In this exercise, print only the lines of the records below from the one with "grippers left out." through the one with "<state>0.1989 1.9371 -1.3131", inclusive. Pictures are not part of the copy.

+++++

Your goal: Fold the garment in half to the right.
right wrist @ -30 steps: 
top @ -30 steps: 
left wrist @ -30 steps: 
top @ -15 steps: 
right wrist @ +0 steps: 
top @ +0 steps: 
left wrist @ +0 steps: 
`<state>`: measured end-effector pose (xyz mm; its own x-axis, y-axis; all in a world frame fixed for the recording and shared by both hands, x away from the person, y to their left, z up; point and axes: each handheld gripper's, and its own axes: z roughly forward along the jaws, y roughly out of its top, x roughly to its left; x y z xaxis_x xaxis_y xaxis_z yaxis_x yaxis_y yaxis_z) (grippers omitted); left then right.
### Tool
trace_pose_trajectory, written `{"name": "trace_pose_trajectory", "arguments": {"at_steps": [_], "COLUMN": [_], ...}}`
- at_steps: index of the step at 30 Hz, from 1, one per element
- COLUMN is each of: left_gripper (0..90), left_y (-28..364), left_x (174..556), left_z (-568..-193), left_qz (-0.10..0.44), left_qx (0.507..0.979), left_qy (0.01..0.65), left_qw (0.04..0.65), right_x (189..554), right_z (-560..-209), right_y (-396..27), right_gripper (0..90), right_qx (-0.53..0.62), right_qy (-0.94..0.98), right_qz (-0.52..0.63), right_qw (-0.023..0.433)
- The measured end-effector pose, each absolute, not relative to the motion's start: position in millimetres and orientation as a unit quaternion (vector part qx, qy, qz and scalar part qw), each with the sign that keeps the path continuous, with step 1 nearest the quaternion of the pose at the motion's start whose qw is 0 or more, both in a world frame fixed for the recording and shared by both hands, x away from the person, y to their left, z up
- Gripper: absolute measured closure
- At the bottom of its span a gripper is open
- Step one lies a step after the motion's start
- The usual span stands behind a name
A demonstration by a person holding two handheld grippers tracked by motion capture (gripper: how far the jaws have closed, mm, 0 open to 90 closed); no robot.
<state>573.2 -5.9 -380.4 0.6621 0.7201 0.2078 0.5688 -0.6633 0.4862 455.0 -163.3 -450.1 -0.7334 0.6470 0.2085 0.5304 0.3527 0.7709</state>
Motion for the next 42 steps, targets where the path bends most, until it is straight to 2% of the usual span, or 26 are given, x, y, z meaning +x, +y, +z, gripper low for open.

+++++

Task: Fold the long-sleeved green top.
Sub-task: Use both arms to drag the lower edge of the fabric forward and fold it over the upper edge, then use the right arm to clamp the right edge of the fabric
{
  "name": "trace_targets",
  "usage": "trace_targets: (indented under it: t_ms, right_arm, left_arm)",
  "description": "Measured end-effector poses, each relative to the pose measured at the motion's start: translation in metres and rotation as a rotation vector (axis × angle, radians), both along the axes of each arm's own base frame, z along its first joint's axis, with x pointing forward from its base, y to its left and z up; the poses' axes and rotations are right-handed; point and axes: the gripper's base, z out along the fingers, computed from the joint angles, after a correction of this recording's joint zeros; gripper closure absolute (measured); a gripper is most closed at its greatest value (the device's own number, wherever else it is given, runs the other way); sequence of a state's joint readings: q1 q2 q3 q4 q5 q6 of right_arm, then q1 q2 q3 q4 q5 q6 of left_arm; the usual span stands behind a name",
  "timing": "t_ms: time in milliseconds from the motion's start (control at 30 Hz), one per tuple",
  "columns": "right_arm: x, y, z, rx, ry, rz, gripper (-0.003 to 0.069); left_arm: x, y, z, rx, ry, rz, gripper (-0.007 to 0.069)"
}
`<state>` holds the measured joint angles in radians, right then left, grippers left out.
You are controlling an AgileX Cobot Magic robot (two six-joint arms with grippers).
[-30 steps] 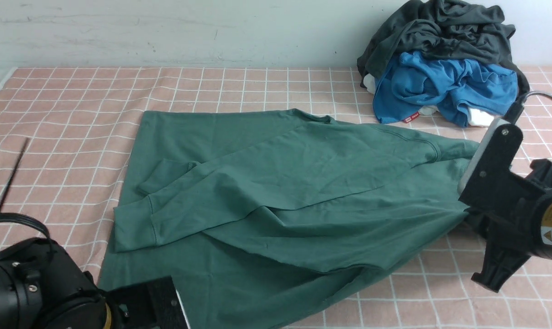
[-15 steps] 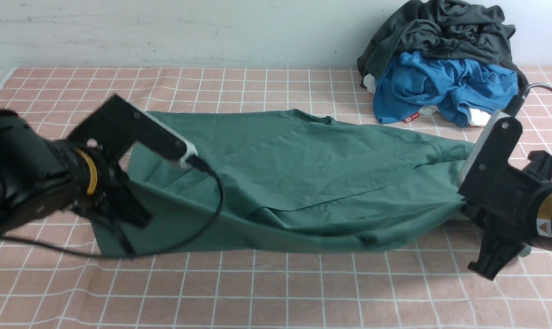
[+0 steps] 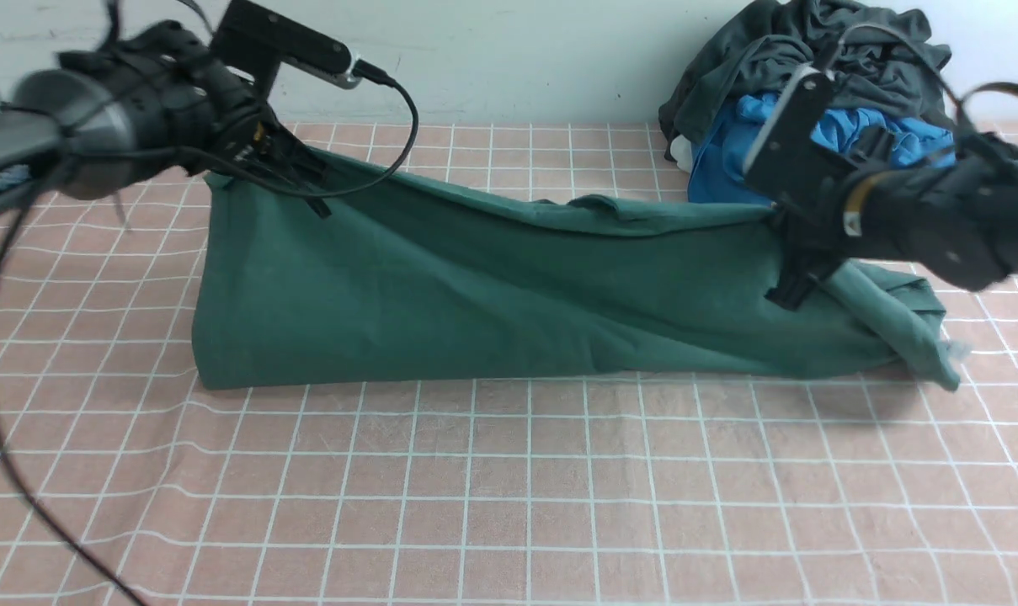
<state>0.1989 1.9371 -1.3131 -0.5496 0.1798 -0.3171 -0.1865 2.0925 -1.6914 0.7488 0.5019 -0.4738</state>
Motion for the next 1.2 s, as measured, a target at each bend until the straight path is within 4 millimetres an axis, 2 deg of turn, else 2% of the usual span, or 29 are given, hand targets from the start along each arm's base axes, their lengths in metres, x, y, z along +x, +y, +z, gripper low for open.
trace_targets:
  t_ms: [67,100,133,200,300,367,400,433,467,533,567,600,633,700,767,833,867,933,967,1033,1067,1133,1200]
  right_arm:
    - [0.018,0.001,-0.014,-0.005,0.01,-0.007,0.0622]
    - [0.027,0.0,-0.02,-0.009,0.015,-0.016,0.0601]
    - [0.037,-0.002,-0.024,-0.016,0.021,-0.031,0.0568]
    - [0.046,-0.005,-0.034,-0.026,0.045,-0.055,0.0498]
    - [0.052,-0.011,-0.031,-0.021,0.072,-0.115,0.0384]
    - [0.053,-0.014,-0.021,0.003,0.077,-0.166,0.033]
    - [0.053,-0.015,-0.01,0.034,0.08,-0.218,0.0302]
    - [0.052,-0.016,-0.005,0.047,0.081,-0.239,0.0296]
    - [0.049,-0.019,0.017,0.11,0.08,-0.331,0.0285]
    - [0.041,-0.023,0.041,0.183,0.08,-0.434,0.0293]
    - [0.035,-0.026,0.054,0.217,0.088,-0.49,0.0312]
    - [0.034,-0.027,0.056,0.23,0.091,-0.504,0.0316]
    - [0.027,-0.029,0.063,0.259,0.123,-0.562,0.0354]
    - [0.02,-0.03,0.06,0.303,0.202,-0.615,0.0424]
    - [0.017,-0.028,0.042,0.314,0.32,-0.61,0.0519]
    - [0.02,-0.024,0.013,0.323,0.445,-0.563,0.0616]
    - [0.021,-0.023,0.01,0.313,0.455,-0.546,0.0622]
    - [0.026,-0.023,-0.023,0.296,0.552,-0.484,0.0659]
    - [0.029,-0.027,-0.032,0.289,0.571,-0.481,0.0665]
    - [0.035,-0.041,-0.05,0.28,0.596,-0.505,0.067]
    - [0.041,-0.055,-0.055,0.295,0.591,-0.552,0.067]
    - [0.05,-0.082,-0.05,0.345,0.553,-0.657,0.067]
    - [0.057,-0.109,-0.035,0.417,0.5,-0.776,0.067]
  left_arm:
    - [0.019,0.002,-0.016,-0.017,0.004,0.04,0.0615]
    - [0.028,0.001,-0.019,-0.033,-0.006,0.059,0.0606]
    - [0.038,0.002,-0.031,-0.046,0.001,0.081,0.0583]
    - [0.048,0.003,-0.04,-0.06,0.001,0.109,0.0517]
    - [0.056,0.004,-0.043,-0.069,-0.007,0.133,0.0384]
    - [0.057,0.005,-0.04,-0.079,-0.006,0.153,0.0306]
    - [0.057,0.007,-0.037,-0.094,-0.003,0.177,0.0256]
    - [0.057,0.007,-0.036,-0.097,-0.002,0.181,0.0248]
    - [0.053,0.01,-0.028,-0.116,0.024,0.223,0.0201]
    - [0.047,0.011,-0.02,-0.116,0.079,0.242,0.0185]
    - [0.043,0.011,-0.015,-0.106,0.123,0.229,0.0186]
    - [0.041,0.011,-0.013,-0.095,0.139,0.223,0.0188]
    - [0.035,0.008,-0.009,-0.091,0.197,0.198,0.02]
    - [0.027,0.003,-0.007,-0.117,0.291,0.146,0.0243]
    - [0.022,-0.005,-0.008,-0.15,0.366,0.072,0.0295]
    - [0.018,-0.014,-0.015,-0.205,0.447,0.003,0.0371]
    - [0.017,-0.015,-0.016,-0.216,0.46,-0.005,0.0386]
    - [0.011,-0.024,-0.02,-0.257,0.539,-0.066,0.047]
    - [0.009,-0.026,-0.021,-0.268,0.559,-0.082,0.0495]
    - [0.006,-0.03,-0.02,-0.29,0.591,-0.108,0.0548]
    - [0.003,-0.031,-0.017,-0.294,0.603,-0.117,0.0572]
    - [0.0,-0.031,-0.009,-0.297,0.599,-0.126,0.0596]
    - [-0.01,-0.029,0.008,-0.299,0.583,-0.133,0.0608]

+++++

**Task output:**
`<state>` holds the measured joint angles in radians, right then left, grippers left out.
You are controlling an AgileX Cobot Magic robot (two six-joint arms with grippers).
[-30 steps] 
[-15 steps] 
[+0 steps] 
<state>0.1989 1.9371 -1.3131 -0.5496 0.1798 -0.3171 -0.1865 2.0925 -1.6914 0.7488 0.5019 -0.4738</state>

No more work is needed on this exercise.